The original songs for the film were composed by Jakes Bejoy, with lyrics written by Joe Paul, Sharis Muhammed, and Jyothish T. Kasi. The soundtrack album was released by Satyam Audios on 3 January 2018. Dijo Jose Antony and Arun Nandakumar choreographed the songs "Saare Njangal" and "Podi Parane" respectively.

Queen (Original Motion Picture Soundtrack)
| No. | Title | Singer(s) | Length |
|---|---|---|---|
| 1. | "Saare Njangal" | Jakes Bejoy, Benny Dayal, Ziya Ul Haque, Kavitha Gopi, Zonobia Safar | 4:30 |
| 2. | "Aarandda" | Ajaey Shravan, Kesav Vinod, Jakes Bejoy | 2:04 |
| 3. | "Vennilave" | K. S. Harisankar, Sooraj Santhosh, Ziya Ul Haque, Ajaey Shravan | 5:27 |
| 4. | "Podipaarana" | Ajaey Shravan, Kesav Vinod, Sunilkumar P. K. | 4:35 |
| 5. | "Ponnumkasavinte" | Neha Nair | 4:24 |

==Release==
The film was released on 12 January 2018 across 84 theaters in Kerala.

==Reception==
===Critical response===
Arjun R Krishnan from Malayala Manorama has written that 'Queen', the debut work by director Dijo Jose Antony, presents quite a few contemporary issues in a titillating cinematic wrap and rated the movie 3.5 out of 5.

The film, however, was not received well by some critics.

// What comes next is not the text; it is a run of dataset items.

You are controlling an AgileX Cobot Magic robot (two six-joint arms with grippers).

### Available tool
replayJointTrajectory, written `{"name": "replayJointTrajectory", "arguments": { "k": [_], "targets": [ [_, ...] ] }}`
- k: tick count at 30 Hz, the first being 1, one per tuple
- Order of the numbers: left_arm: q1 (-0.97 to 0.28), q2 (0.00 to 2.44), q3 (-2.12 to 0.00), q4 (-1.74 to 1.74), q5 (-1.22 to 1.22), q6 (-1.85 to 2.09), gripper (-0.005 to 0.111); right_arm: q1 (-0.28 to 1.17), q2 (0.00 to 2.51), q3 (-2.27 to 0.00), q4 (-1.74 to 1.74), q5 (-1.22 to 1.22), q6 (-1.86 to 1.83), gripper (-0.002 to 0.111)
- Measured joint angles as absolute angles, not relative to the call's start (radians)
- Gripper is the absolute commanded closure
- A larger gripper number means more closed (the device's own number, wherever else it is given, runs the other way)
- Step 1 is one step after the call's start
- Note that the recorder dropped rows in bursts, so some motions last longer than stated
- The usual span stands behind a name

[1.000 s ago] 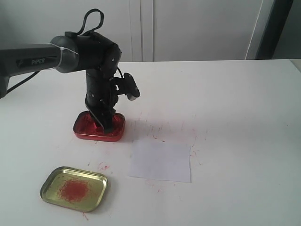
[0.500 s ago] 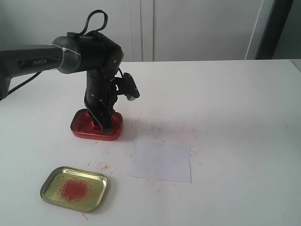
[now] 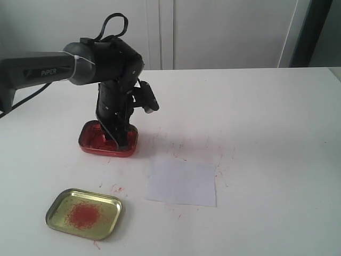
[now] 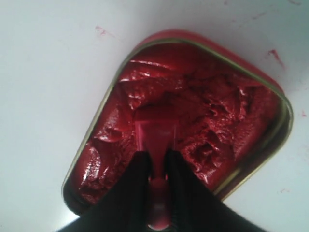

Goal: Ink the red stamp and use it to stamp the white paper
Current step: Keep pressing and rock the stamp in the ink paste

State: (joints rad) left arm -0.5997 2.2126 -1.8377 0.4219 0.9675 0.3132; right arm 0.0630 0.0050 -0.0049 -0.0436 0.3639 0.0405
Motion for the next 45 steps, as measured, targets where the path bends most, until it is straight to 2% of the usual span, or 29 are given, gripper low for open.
{"name": "replayJointTrajectory", "arguments": {
  "k": [26, 45],
  "targets": [
    [-0.626, 2.232, -1.838, 0.469, 1.013, 0.251, 0.107, 0.063, 0.005, -0.005, -0.044, 0.364, 0.041, 0.108],
    [-0.626, 2.149, -1.838, 0.461, 1.025, 0.263, 0.107, 0.063, 0.005, -0.005, -0.044, 0.364, 0.041, 0.108]
  ]
}}
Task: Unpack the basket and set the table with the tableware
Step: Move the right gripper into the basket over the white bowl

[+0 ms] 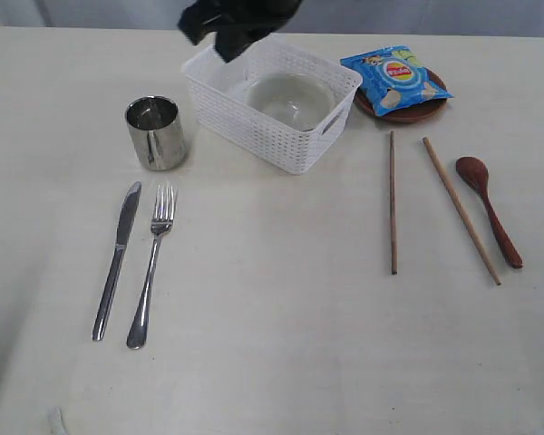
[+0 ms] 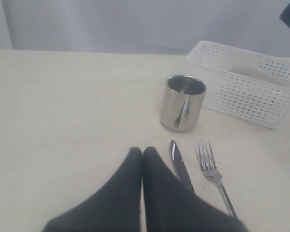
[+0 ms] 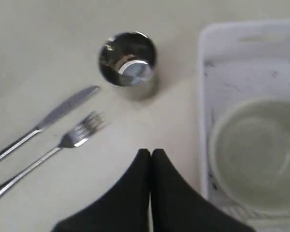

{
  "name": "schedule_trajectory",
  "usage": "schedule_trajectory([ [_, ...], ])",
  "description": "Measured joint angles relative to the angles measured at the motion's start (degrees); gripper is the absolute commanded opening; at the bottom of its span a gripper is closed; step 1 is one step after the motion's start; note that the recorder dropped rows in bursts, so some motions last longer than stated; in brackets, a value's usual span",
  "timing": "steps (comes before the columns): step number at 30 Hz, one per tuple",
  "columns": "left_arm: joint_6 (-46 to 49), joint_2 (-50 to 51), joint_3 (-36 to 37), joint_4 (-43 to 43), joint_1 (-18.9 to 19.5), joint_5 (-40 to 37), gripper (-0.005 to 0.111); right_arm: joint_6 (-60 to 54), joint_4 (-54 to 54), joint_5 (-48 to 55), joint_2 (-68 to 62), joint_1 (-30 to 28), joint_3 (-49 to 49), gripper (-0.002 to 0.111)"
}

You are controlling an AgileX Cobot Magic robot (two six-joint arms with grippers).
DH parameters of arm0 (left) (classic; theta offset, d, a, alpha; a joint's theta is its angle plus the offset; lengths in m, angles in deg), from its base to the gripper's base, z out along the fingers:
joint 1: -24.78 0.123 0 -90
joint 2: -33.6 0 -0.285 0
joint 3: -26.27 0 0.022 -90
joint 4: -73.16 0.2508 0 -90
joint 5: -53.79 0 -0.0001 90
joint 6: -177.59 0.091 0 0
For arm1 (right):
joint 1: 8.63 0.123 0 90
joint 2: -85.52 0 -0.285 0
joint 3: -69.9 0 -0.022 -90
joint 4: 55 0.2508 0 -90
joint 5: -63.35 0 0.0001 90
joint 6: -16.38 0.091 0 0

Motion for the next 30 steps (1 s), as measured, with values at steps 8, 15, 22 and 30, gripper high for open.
schedule_trajectory([
  [8,0.0,0.0,0.0,0.0,0.0,0.0,0.000,2.1,-1.0,2.0,0.1,-12.8,0.0,0.000],
  [15,0.0,0.0,0.0,0.0,0.0,0.0,0.000,2.7,5.4,1.1,-1.6,-18.6,0.0,0.000],
  [22,0.0,0.0,0.0,0.0,0.0,0.0,0.000,3.3,6.7,0.6,-7.0,-16.5,4.0,0.000],
  [30,0.0,0.0,0.0,0.0,0.0,0.0,0.000,11.7,1.2,7.6,-16.0,-11.8,20.0,0.038],
])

Anna MM Vetticad of Firstpost refused to rate the film, calling it a 'non-film', and was outraged by the fact that this 'nondescript' film managed to get released not only in Kerala, but outside it as well, when far superior films were struggling to find theaters. Sowmya Rajendran of The News Minute wrote that the film does a disservice to rape survivors by suggesting that the rape and murder of the female protagonist in the film is tragic only because she was an orphan, a cancer patient, and blameless in all respects. She also criticized the film's concluding message that men should see women as their responsibility and assume the role of their protectors.